You can have each command function return an array or Vec
of bytes:
fn cmd1() -> [u8; 1] { [0x01] }
fn cmd2() -> [u8; 1] { [0x02] }
fn cmd3(_a: u8, _b: bool, _c: [u8; 2]) -> [u8; 3] { [0x03, 0xaa, 0xbb] }
fn cmd4() -> [u8; 1] { [0x04] }
fn cmd5(a: u8) -> Vec<u8> { vec![0x05, a] }
And then build your commands like so:
let cmds = [
&cmd1() as &[u8],
&cmd2(),
&cmd3(0, true, [3, 4]),
&cmd4(),
&cmd5(0xaa),
];
This builds an array of slices of bytes.

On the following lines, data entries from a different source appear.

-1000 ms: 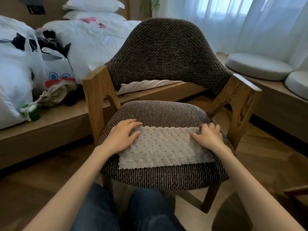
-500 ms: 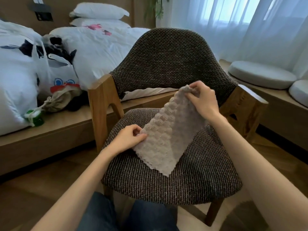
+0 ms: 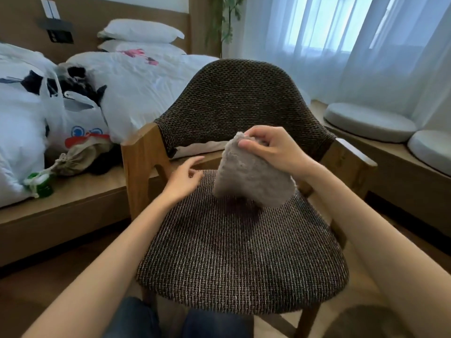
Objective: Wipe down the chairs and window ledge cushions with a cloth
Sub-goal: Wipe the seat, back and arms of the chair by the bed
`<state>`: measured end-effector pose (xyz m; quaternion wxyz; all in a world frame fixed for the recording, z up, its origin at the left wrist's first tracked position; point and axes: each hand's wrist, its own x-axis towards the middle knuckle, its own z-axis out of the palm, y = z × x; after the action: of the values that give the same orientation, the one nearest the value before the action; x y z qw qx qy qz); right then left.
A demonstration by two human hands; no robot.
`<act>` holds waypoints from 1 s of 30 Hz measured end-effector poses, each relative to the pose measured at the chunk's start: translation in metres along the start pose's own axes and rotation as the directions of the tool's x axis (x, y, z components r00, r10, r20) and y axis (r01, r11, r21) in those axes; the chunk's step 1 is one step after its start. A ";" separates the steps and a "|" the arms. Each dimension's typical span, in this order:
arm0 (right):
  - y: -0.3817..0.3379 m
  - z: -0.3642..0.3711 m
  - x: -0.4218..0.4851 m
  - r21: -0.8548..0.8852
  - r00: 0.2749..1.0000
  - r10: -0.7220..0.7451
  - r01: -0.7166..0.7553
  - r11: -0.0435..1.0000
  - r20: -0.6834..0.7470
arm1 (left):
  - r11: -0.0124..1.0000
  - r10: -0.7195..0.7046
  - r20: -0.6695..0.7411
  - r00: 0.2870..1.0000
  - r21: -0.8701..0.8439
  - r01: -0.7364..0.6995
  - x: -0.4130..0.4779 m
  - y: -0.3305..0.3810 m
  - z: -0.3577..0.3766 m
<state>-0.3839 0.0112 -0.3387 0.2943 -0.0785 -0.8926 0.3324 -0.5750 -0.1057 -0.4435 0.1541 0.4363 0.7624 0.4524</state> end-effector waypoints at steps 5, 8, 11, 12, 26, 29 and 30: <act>0.035 0.039 -0.021 0.048 0.888 0.242 -0.282 0.958 0.392 | 0.996 -0.028 0.124 0.992 0.089 0.017 -0.029 -0.029 0.006; 0.059 0.051 -0.018 -0.001 0.850 0.322 -0.353 0.935 0.416 | 0.993 -0.026 0.199 0.980 0.117 0.003 -0.040 -0.035 0.009; 0.085 0.061 -0.011 -0.148 0.911 0.279 -0.243 0.959 0.305 | 0.992 -0.049 0.189 0.981 0.123 0.026 -0.045 -0.037 0.012; 0.093 0.066 -0.010 -0.206 0.928 0.255 -0.202 0.957 0.273 | 0.992 -0.051 0.176 0.983 0.124 0.029 -0.047 -0.037 0.014; 0.105 0.117 -0.081 -0.603 0.835 0.456 -0.199 0.773 0.309 | 0.843 0.044 0.022 0.999 0.536 -0.049 -0.059 -0.063 0.029; 0.107 0.123 -0.081 -0.673 0.903 0.367 -0.128 0.728 0.226 | 0.812 0.028 0.015 1.000 0.583 -0.031 -0.055 -0.066 0.031; 0.107 0.125 -0.079 -0.674 0.918 0.327 -0.097 0.732 0.223 | 0.803 0.017 0.014 1.000 0.596 -0.022 -0.053 -0.067 0.031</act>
<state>-0.3971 -0.0017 -0.5200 0.0561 -0.2225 -0.9724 0.0418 -0.5608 -0.1452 -0.5242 0.0076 0.4722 0.8607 0.1901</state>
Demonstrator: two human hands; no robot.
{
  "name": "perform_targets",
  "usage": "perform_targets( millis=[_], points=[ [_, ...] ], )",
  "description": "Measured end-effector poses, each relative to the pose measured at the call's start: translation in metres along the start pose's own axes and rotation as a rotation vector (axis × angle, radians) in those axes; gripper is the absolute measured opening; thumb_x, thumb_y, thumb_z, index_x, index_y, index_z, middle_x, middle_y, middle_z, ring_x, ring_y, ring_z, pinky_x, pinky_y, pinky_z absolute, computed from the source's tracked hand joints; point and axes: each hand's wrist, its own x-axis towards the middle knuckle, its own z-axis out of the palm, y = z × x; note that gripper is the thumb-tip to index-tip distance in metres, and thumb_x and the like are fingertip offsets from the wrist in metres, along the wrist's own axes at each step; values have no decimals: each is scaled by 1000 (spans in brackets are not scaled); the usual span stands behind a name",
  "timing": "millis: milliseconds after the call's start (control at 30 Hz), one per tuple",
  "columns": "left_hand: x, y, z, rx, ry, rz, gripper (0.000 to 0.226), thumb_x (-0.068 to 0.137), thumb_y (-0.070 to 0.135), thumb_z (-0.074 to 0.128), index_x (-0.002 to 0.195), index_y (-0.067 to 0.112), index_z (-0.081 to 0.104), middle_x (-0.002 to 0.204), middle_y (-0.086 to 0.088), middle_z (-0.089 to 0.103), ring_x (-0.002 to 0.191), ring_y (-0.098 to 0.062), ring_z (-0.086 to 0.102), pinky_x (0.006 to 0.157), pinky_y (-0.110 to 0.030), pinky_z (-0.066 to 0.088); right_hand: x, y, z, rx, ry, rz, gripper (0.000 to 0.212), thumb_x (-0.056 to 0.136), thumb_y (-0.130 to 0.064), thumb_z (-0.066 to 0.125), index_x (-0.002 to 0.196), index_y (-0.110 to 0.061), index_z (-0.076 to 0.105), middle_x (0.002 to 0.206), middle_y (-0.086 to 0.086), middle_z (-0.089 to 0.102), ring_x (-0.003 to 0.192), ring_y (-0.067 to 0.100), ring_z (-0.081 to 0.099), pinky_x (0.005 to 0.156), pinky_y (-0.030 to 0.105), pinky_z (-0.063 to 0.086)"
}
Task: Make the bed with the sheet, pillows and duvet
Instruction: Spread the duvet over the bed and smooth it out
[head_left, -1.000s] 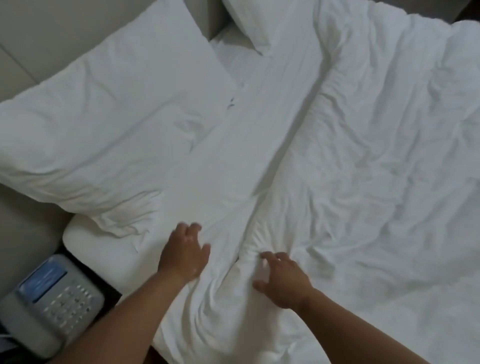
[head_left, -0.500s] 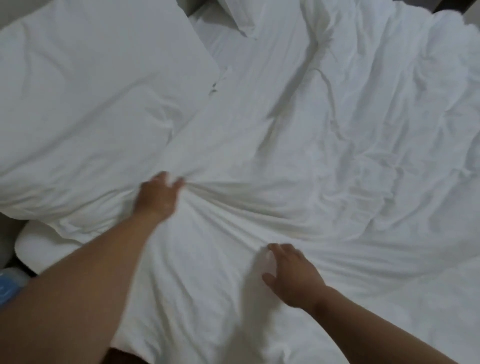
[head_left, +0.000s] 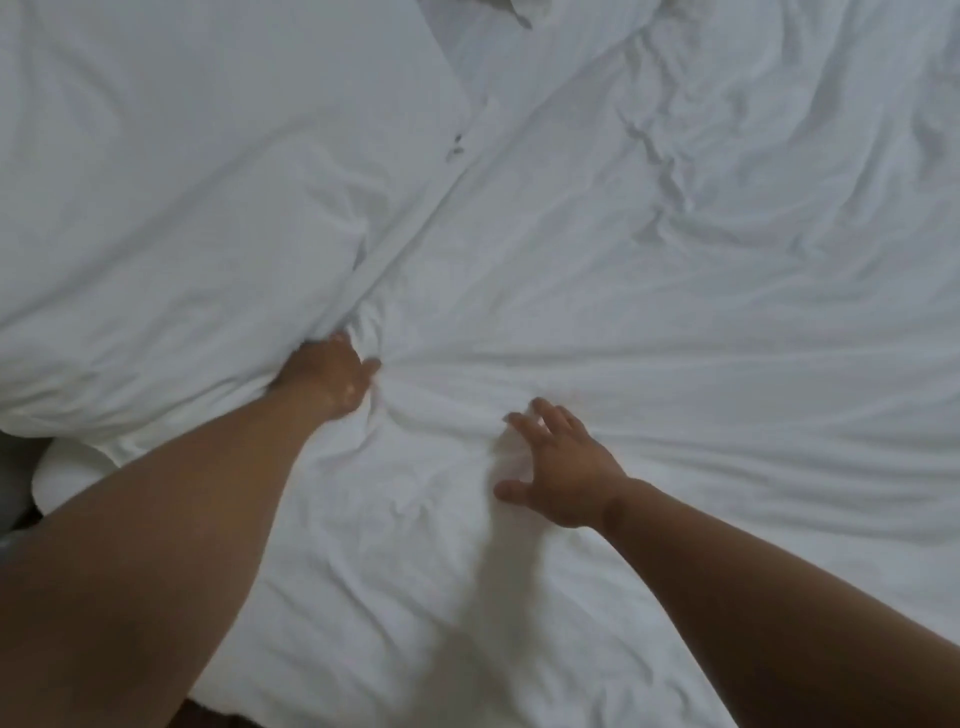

To get the full stream of bytes, use flatten
:
println!("{:?}", cmds);
println!("{:?}", cmds.iter().copied().flatten().collect::<Vec<_>>());
[[1], [2], [3, 170, 187], [4], [5, 170]]
[1, 2, 3, 170, 187, 4, 5, 170]
You can make this more elaborate by returning some types that implement a Command
trait and collecting them into an array of trait objects, but I'll leave that up to OP.
Edit: Here's a macro that can build the array directly, using the arrayvec
crate:
use arrayvec::ArrayVec;
fn cmd1() -> [u8; 1] { [0x01] }
fn cmd2() -> [u8; 1] { [0x02] }
fn cmd3(_a: u8, _b: bool, _c: [u8; 2]) -> [u8; 3] { [0x03, 0xaa, 0xbb] }
fn cmd4() -> [u8; 1] { [0x04] }
fn cmd5(a: u8) -> [u8; 2] { [0x05, a] }
macro_rules! combine {
($($cmd:expr),+ $(,)?) => {
{
let mut vec = ArrayVec::new();
$(vec.try_extend_from_slice(&$cmd).unwrap();)*
vec.into_inner().unwrap()
}
}
}
fn main() {
let cmds: [u8; 8] = combine![
cmd1(),
cmd2(),
cmd3(0, true, [3, 4]),
cmd4(),
cmd5(0xaa),
];
println!("{:?}", cmds);
}
If you're worried about performance, this example compiles the array into a single instruction:
movabs rax, -6195540508320529919 // equal to [0x01, 0x02, 0x03, 0xAA, 0xBB, 0x04, 0x05, 0xAA]
See it on the playground. Its limited to types that are Copy
. The length of the array must be supplied. It will panic at runtime if the array size doesn't match the combined size of the results.